Since antiproliferative screening models in vitro provide important preliminary data to help select compounds with potential antineoplastic properties for future study, the cytotoxic effects of the resinous exudates on melanoma (A2058) cell lines were evaluated by the MTT assay. The results demonstrated that the resinous exudate exhibited a significant inhibitory effect in A2058 at 48 h of treatment (Figure 2A). Interestingly, the resinous exudate examined, in our experimental conditions, revealed no cytotoxic effect against normal human buccal fibroblast cells (Figure 2B).
Figure 2. (A) Viabilities of A2058 melanoma cells and (B) Viabilities of fibroblast cells following treatment with resinous exudate for 48 h were measured as described in “Experimental Section”. Data are expressed as a percentage of the number of viable cells observed with the control, and each column represents the mean ± SD of three experiments, performed in quadruplicate.
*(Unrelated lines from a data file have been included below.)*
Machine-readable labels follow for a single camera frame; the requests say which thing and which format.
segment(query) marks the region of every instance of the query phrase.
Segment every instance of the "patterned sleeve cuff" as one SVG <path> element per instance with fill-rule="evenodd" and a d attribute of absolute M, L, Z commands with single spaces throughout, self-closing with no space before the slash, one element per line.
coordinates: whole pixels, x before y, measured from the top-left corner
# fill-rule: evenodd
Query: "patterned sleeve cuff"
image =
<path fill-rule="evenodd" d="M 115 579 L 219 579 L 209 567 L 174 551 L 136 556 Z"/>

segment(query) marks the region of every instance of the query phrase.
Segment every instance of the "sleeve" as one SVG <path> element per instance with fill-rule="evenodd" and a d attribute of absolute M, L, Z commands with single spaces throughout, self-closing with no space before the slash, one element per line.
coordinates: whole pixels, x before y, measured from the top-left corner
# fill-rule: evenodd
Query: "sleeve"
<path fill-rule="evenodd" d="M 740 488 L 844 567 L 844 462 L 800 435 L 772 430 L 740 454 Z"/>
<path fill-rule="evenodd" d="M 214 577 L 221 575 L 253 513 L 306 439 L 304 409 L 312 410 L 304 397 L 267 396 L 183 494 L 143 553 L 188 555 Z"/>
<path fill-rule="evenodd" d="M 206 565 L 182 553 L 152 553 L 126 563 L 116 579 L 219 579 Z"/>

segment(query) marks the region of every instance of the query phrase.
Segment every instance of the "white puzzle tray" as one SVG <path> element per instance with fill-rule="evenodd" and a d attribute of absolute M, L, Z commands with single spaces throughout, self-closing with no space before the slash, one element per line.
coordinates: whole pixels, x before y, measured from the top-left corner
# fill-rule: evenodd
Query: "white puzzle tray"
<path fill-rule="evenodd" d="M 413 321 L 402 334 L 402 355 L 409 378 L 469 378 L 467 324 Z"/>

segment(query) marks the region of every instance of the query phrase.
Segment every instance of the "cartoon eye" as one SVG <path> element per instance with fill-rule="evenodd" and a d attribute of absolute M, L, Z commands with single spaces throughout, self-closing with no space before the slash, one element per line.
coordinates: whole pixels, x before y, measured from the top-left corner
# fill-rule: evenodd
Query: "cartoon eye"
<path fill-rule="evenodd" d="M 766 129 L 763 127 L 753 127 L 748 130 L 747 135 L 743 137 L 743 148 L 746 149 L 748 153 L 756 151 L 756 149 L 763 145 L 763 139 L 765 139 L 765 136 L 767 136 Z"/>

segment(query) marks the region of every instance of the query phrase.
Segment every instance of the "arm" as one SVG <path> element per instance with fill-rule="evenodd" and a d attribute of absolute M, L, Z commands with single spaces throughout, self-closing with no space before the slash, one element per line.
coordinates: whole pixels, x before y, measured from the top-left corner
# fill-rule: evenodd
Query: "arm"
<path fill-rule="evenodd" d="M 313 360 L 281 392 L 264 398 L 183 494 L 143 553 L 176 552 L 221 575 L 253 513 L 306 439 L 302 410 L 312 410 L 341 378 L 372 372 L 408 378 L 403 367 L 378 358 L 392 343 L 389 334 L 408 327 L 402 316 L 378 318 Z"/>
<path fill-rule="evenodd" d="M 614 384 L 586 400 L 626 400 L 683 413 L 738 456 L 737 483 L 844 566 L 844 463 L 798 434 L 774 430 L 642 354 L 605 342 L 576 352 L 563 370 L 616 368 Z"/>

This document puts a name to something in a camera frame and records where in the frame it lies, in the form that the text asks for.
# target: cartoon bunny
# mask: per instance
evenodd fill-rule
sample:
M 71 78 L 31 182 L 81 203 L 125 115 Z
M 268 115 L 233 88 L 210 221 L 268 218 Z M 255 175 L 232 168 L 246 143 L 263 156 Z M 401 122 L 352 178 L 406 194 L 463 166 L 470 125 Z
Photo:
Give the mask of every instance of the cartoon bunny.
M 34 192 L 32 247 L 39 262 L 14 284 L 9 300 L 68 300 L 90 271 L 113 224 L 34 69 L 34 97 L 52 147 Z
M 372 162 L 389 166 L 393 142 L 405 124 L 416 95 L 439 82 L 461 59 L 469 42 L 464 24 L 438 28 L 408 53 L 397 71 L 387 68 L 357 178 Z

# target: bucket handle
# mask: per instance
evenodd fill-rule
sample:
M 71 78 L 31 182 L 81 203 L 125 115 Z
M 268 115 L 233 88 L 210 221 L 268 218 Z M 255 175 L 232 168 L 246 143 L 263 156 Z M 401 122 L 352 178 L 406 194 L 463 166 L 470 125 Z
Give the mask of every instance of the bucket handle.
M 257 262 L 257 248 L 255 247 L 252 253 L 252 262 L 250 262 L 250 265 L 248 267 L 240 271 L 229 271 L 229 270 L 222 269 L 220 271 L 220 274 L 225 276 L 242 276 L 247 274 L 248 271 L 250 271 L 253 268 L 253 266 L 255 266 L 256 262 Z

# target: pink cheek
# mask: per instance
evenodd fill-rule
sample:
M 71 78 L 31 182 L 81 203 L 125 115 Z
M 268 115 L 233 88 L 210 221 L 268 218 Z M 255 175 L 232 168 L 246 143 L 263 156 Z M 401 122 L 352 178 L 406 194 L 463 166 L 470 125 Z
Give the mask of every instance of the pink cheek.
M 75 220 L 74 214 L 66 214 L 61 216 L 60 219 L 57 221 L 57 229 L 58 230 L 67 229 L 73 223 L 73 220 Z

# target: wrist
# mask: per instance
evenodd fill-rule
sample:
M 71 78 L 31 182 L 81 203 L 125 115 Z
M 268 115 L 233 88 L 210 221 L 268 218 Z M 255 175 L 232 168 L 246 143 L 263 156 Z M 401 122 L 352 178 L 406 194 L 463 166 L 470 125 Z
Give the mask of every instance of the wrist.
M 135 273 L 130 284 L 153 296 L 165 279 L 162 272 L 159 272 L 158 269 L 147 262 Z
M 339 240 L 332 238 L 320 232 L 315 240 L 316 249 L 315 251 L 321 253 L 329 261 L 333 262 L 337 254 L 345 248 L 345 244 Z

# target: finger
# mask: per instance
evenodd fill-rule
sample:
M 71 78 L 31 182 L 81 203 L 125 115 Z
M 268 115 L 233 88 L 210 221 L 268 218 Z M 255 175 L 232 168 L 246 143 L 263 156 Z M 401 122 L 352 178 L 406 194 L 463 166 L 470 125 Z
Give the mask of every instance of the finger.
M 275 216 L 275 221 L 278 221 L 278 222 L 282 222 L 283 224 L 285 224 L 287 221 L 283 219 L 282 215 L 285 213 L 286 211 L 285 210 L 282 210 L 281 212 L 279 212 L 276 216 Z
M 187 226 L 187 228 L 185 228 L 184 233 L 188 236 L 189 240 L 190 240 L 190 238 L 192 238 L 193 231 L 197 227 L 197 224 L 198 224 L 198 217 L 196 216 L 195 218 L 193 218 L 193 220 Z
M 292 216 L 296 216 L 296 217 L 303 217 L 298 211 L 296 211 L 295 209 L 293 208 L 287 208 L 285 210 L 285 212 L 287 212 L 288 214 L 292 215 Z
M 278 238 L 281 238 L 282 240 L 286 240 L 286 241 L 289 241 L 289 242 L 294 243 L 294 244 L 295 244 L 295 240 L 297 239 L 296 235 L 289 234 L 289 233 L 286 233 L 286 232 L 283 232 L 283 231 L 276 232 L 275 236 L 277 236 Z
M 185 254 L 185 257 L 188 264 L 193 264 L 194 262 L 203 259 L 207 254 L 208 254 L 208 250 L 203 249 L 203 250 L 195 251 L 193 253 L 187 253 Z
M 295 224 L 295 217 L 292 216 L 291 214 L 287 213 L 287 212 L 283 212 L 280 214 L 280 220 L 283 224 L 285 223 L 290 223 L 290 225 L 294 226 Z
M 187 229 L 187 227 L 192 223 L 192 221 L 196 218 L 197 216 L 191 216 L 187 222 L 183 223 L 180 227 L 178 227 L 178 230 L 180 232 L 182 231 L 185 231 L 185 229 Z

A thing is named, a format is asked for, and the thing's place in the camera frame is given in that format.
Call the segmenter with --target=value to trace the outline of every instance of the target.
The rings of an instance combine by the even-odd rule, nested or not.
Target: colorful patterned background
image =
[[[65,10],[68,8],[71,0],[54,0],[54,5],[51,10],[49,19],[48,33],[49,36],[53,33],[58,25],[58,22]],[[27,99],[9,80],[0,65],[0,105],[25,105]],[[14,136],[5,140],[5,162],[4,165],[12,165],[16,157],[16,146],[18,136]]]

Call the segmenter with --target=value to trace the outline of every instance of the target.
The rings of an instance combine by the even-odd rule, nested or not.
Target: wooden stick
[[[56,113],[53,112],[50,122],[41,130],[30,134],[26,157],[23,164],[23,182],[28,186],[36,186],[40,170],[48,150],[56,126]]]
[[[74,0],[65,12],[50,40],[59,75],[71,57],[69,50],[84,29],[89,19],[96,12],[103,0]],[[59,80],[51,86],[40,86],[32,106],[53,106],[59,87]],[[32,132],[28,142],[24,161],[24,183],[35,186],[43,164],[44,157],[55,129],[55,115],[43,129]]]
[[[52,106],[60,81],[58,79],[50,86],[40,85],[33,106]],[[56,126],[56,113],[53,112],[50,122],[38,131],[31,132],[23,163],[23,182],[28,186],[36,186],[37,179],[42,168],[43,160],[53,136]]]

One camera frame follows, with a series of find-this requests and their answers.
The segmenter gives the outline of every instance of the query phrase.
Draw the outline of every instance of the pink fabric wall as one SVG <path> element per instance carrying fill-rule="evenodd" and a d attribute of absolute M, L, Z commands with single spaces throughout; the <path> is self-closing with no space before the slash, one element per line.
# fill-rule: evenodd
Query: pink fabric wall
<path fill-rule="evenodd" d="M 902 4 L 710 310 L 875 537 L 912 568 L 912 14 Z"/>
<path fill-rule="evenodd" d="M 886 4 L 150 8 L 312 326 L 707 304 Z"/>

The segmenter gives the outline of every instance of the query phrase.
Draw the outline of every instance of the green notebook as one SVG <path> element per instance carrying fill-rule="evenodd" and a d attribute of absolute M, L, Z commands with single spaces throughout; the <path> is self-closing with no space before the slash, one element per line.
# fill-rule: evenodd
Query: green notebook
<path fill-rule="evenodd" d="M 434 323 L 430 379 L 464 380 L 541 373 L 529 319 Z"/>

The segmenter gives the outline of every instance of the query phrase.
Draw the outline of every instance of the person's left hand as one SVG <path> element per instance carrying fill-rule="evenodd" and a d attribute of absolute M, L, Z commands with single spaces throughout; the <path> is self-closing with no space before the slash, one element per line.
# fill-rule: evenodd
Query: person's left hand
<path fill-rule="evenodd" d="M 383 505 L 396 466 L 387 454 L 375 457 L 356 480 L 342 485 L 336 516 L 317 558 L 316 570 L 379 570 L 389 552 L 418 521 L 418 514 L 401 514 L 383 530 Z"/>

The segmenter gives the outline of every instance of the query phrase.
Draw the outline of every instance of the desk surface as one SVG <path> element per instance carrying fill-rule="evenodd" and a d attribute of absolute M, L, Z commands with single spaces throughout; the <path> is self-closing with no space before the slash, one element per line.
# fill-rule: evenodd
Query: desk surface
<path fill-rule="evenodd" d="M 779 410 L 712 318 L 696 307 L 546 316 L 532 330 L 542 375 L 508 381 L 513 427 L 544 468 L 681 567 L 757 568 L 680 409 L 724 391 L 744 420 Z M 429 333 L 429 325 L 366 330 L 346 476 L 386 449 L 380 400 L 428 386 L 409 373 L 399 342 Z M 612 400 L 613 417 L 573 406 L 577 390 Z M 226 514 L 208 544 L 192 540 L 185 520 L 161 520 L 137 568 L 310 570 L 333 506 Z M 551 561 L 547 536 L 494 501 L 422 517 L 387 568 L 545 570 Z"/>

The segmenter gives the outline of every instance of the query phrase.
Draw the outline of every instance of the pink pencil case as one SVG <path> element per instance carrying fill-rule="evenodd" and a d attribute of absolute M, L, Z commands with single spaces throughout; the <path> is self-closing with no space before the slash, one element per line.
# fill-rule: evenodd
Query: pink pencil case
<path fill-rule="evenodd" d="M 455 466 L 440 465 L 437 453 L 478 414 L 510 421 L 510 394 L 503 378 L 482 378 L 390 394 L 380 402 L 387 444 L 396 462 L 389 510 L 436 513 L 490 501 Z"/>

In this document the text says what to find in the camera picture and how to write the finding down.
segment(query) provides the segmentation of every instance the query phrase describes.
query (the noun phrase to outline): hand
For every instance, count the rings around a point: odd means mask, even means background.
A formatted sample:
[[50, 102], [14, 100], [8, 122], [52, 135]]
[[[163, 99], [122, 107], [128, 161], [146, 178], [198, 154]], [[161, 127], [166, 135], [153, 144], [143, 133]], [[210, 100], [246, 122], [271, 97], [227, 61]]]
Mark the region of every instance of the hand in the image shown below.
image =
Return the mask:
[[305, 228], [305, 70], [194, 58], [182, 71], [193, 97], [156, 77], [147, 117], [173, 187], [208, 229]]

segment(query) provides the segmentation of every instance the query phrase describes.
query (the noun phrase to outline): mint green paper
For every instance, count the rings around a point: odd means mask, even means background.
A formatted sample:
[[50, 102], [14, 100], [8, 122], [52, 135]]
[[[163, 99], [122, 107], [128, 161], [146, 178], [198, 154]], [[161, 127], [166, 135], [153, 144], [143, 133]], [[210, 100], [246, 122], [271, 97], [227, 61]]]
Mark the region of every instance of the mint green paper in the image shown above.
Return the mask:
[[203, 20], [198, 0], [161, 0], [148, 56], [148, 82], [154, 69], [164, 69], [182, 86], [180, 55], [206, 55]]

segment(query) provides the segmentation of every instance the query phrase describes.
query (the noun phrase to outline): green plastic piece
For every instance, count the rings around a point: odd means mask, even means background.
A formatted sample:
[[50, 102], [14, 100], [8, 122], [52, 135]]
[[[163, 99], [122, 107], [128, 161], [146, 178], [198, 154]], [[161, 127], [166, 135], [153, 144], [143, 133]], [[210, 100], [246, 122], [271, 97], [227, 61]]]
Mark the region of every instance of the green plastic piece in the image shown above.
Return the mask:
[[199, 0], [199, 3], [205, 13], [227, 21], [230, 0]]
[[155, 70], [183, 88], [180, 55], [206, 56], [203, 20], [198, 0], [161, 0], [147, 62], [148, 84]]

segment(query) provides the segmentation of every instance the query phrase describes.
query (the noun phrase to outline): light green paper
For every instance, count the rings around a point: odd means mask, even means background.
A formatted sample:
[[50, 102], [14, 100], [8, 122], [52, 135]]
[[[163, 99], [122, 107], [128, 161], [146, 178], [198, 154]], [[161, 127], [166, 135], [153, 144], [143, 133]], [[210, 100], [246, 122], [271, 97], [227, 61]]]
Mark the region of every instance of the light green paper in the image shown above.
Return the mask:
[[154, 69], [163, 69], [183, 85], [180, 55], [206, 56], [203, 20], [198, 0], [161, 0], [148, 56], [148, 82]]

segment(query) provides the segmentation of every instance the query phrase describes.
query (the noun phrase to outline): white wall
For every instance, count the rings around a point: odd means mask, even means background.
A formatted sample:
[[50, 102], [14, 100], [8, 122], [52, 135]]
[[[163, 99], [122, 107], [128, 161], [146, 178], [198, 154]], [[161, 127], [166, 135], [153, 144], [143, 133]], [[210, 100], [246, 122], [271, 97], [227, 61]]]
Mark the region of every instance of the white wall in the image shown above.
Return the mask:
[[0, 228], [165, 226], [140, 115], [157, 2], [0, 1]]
Significantly different from the control value: *p < 0.001.
Figure 2. (A) Viabilities of A2058 melanoma cells and (B) Viabilities of fibroblast cells following treatment with resinous exudate for 48 h were measured as described in “Experimental Section”. Data are expressed as a percentage of the number of viable cells observed with the control, and each column represents the mean ± SD of three experiments, performed in quadruplicate. Significantly different from the control value: *p < 0.001.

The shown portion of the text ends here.